Slide talk: Demystifying GPT-3

November 09, 2020 - Machine learning

The transformer

For another meeting of our reinforcement/machine learning reading group, I gave a talk on the underlying model of GPT-2 and GPT-3, the ‘Transformer’. There are two main concepts I wanted to explain: positional encoding and attention.

During the talk, I found that two things were most confusing. The first is the definition of positional encoding. Indeed, it's just a deterministic vector added to each word, based on its position. The second is the way attention is visualised as a heatmap with the input sentence on both axes. This I found quite puzzling at first, and in many places it was not really explained properly.
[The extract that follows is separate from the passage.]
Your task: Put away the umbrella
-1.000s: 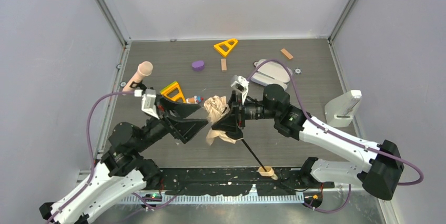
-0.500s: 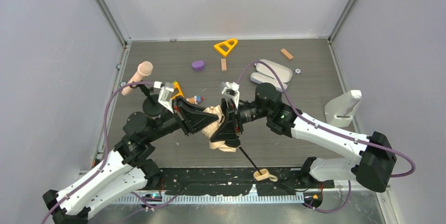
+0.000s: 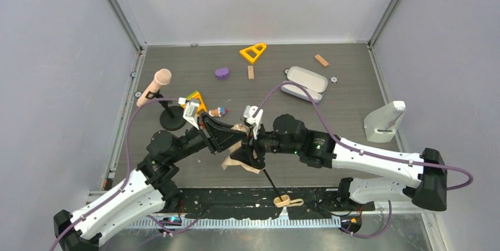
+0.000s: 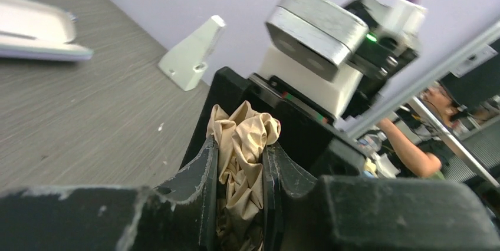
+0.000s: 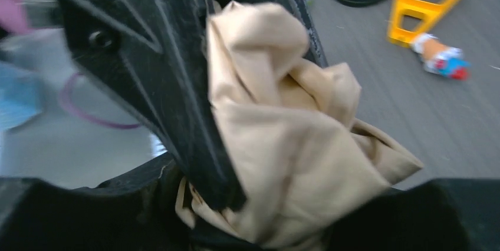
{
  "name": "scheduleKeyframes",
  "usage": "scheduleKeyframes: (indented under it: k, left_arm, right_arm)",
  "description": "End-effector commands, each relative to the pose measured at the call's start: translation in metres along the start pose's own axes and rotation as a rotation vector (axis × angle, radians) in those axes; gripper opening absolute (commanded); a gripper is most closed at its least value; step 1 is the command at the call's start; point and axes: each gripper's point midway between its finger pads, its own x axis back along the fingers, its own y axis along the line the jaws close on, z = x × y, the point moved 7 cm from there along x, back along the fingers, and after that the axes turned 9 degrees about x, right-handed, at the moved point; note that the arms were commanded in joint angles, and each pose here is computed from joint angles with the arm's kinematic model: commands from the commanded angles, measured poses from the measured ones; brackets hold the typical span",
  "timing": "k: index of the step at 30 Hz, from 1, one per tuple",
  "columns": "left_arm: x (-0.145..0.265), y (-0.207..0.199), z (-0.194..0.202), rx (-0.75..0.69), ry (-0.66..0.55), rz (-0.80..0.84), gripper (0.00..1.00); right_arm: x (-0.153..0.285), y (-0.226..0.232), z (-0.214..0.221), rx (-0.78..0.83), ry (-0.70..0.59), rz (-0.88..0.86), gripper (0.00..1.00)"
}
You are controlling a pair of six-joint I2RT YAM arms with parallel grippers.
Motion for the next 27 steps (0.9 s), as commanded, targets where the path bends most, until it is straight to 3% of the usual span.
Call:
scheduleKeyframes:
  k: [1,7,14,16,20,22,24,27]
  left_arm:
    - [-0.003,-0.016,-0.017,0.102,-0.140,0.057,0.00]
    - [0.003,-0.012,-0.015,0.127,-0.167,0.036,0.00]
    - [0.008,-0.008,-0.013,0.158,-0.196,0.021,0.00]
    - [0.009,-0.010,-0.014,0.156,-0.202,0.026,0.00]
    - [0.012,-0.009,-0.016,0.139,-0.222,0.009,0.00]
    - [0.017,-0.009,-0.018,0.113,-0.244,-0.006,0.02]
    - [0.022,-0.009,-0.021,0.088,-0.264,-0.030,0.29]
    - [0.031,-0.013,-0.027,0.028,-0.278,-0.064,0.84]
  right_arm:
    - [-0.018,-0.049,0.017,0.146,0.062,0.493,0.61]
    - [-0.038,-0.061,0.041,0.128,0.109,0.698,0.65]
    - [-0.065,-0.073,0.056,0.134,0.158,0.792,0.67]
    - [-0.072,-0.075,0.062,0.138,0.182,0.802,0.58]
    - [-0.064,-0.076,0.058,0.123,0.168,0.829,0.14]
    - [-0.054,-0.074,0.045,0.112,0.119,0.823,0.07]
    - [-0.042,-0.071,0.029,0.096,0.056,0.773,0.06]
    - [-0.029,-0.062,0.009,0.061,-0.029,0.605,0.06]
Below, I will clarify these two things. For the slides, which can be used as an introduction to this post, see here. Many references to other introductory sources can also be found there.

Positional encoding

Positional encoding makes up for the lack of ‘sequentialness’ of the input data by placing an encoded sequence of words (each word being a vector in \(\mathbb{R}^{d_{\text{model}}}\)) on a kind of spiral staircase in \(\mathbb{R}^{N \times d_\text{model}}\). The \(t\)-th step of the staircase is the vector \[ e(t) = \left( \begin{matrix} \sin(\omega_1 t) \\ \cos(\omega_1 t) \\ \vdots \\ \sin(\omega_{d_{\text{model}} / 2} t) \\ \cos(\omega_{d_{\text{model}} / 2} t) \\ \end{matrix} \right) \] where \(\omega_k = {10000^{- \frac{2k}{d_\text{model}}}}\). These steps are simply added to corresponding word in the input sequence. Since the added values are nicely bounded, they are harmless to add to the embedding layer. But the interesting property they have is that going up the staircase by a fixed number of steps is a linear operation. That is, there is a linear transformation \(T\), such that for every \(k, t\): \[ e(t + k) = T^k e(t) \] A proof can be found here. According to the original paper, this allows the model 'to easily learn to attend by relative positions'.
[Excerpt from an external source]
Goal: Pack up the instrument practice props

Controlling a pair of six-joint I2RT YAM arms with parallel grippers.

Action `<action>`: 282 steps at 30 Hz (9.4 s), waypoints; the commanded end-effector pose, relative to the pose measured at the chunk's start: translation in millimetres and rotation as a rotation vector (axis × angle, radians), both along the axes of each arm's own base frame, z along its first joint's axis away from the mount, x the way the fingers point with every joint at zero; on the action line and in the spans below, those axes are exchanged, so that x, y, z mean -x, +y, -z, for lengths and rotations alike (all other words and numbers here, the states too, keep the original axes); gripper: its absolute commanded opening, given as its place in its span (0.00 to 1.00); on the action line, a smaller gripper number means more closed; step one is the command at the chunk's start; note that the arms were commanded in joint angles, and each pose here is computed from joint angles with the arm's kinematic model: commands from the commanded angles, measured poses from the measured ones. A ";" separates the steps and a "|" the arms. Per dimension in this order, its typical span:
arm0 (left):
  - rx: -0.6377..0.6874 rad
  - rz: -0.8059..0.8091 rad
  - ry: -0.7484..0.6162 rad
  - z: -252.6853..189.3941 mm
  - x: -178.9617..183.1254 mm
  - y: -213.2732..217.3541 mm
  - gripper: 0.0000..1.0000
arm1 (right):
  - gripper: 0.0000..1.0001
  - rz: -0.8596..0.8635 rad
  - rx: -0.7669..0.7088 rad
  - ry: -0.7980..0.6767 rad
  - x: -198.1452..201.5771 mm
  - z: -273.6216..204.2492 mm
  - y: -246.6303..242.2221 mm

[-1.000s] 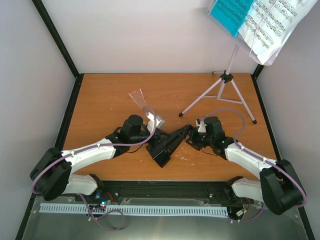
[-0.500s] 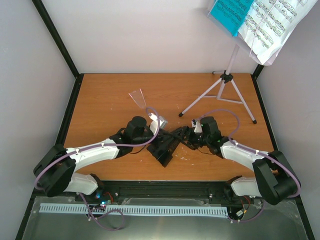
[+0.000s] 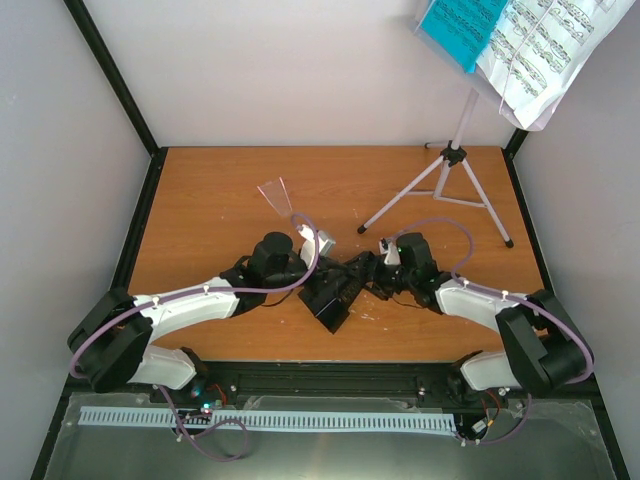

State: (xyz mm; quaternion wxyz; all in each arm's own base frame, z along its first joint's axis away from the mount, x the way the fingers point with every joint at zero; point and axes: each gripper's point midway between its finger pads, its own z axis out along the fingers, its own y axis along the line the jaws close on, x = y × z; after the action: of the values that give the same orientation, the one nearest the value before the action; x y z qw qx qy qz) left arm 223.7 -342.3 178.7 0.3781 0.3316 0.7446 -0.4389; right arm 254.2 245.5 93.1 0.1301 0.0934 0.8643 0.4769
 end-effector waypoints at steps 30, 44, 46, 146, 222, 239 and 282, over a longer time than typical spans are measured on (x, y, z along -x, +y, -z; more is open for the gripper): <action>-0.010 -0.480 -0.193 -166.1 -65.5 119.1 1.00 | 0.51 0.176 0.522 -0.703 -38.7 -133.8 -18.1; -0.197 -0.811 -0.344 -148.5 -120.2 217.5 1.00 | 0.50 0.276 0.809 -0.808 -23.9 -131.4 16.4; -0.226 -0.845 -0.366 -141.1 -121.4 224.9 0.99 | 0.50 0.275 0.832 -0.806 -25.1 -125.7 18.0; -0.171 -0.866 -0.405 -131.1 -113.0 228.8 0.99 | 0.61 -0.122 0.300 -0.408 43.2 32.7 16.7; -0.176 -0.813 -0.364 -116.5 -118.5 217.2 1.00 | 0.82 -0.456 0.289 -1.323 15.2 -50.4 84.0; -0.165 -0.733 -0.359 -113.5 -115.9 203.8 0.99 | 0.68 -0.441 0.252 -1.304 20.6 -47.5 81.7; -0.130 -0.517 -0.397 -112.8 -94.8 163.0 0.99 | 0.99 -0.424 0.237 -1.206 9.4 -52.9 87.2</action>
State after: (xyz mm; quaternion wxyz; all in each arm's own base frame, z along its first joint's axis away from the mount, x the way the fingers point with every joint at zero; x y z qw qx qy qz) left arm 319.1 -175.9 285.9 0.5809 0.2229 0.7542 -0.2099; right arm 243.1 330.3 133.2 0.4984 -0.3763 0.6943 0.3576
The most important ingredient of the transformer are attention layers. For simplicity, I restrict to the self-attention layers in the encoding part of the transformer here. These precede the feed-forward layers in the encoder. They are supposed to equip an input sentence with a representation of ‘context’. In a single attention head, this context is a linearly transformed representation of the input sequence, weighted by attention.

Self-attention is learned by the model in the following way. An input word \(\vec{w} \in \mathbb{R}^{d_\text{model}}\) is transformed by a linear network layer into a key and a corresponding value: \[ \vec{k} = W^K \vec{w} \qquad \vec{v} = W^V \vec{w} \]

On top of this, each word may be transformed into a query, which has the same dimension as a key. \[ \vec{q} = W^Q \vec{w} \] Any query can act on any key by taking the inner product. Given a query \(\vec{q}\), the attention applied to the value \(\vec{v}\) of a key \(\vec{k}\) is given by a softmaxed scaled dot-product: \[ \text{Attention}(\vec{q}, \vec{k}, \vec{v}) = \text{softmax} \left( \frac{\vec{q} \cdot \vec{k}}{\sqrt{d_\text{model}}} \right) \vec{v} \] In the model, the attention to a value is computed as the sum of the attention over all queries generated from the input sequence. So what the attention head does is multiply the values \(V\) with an attention matrix: \[ \text{Attention}({Q}, {K}, {V}) = \text{softmax}\left(\frac{{Q}{K}^T}{\sqrt{d_\text{model}}} \right) {V} \] where the rows of \(Q, K, V\) are all queries, keys and values computed from the input sequence.

This attention matrix can be visualised. Since every pair of words determines a query and a key, it computes some attention. This can be visualised in a heatmap, where the axes are labelled by the input sentence. An example can be found in the The Annotated Transformer by Harvard NLP:

The picture displays the attention weights in the first four self-attention heads in the second encoder layer. But note that the labels on the axes do not really indicate the words themselves. Rather, they are learned linear transformations of words. The vertical axis contains the queries, and the horizontal axis contains the keys. Interestingly, the third head seems to have learned to turn words into queries that, given the input keys, instruct to pay attention to the value corresponding to the word preceding the word corresponding to the query. Learning this type of shifts in position is exactly what positional encoding is supposed to enable!